Columbia International Affairs Online: Policy Briefs

CIAO DATE: 07/2008

The Fed's Dilemma

John H. Makin

July 2008

American Enterprise Institute for Public Policy Research

Abstract

The Fed is in a bind, pulled toward easier monetary policy by a weak economy and fragile credit markets, while simultaneously needing to resist higher inflation. On Monday, June 9, after a weekend of headlines regarding a half-percentage-point rise in the unemployment rate, Federal Reserve chairman Ben Bernanke gave a pathbreaking speech entitled "Outstanding Issues in the Analysis of Inflation" at the Federal Reserve Bank of Boston's fifty-third Annual Economic Conference. In that speech, after suggesting that the risks of a substantial  economic downturn had diminished over the past month and citing further progress in the repair of financial and credit markets, he proceeded to address the problem of rising inflation. In two sentences, he contributed to a sharp, fifty-basis-point rise in two-year bond yields and boosted the market's assessment of the chance of a fifty-basis-point rise in the federal-funds target rate at the September 16 meeting of the Federal Open Market Committee (FOMC) from virtually zero to nearly 70 percent. Shifting the focus of monetary policy to fighting inflation, Bernanke said:

[T]he latest round of increases in energy prices has added to the upside risks to inflation and inflation expectations.

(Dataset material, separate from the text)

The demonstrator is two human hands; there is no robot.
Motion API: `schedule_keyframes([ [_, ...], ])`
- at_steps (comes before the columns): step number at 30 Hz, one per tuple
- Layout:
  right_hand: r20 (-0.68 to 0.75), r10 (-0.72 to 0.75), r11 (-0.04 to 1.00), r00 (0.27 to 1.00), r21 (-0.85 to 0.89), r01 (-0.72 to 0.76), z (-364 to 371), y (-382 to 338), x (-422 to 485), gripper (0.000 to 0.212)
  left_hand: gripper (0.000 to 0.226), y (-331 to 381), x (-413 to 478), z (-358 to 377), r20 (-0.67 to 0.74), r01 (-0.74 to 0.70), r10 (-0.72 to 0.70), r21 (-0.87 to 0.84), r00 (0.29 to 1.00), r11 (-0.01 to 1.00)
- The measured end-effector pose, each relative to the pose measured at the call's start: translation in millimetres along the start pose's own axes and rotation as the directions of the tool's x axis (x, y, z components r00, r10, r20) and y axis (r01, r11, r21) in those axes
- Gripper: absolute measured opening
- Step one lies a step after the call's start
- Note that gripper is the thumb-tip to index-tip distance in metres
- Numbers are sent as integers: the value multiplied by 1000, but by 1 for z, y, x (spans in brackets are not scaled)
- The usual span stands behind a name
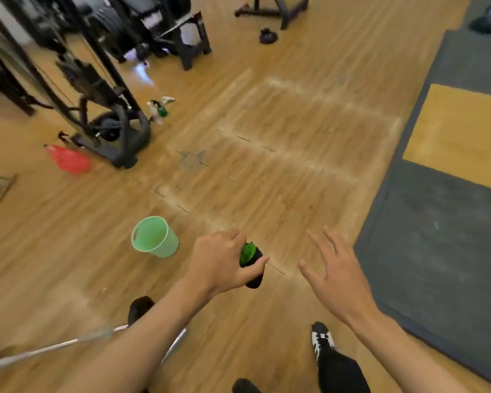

The Federal Open Market Committee will strongly resist an erosion of longer-term inflation expectations, as an unanchoring of those expectations would be destabilizing for growth as well as for inflation.[1]

With those two sentences, Bernanke embarked on a path that may lead to removal of the famous "Greenspan put," whereby the Fed avoids policy measures that could cause systemic risk in financial markets.